Lawyers for big media conglomerates, such as the Hollywood interests behind Monday's verdict, are joined with voices in the mainstream press calling for tighter restrictions on available technology. They are advocating that limits be placed on the Internet -- a highly successful and democratic form of technology -- in favor of protecting the narrow copyright freedoms of a select few.

In his 2004 book, "Free Culture: how big media uses technology and the law to lock down culture and control creativity," Lessig points out that U.S. copyright law, which is setting global precedents and norms, is "imbalanced" because it is increasingly being used to hold technology responsible for enforcing the control of copyright. Lessig argues that technology "has both good and bad uses" and that guns, let alone their makers, are not held responsible for the deaths they cause. As the recent U.S. Supreme Court ruling in June makes clear, the entertainment industries are doing just that by seeking ways to limit the Internet and innovation to serve their interests.

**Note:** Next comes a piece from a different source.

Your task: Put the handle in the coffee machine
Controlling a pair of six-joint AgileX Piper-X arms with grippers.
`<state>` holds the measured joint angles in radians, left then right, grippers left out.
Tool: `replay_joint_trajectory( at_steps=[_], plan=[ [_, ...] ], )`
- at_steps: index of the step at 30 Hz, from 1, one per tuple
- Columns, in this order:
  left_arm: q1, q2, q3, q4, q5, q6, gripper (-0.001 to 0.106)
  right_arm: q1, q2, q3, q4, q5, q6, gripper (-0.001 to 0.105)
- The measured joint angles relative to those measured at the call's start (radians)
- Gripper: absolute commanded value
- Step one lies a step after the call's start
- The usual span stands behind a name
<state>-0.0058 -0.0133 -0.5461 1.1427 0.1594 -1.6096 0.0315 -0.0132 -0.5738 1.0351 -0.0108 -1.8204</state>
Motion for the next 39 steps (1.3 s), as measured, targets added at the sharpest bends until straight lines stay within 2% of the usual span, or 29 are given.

It has long been the practice of those in the entertainment industry to blame technology for drops in sales. Entertainment industries repeatedly cite incredible losses attributed to piracy. For example, in 1997 they claim Hong Kong-made films generated HK$700 million (US$90.2 million) in revenues, and by 2004 this had almost halved to HK$380 million (US$48.9 million). What the media often fails to report is the declining quality of films during that same period.

In 2002, the Recording Industry Association of America (RIAA) blamed Internet piracy for a drop in CD sales from 882 million to 803 million. However, what is often not mentioned is from 1999 to 2001 the average price of a CD rose from $13.04 to $14.19.

Lessig also notes that the tendency of many in the content industry "to use the law to directly regulate the technology of the Internet so that it better protects their content," is eroding public culture. He adds, "Never in our history have fewer had a legal right to control more of the development of our culture than now."

As history has demonstrated, nothing is quite as powerful as an idea whose time has come.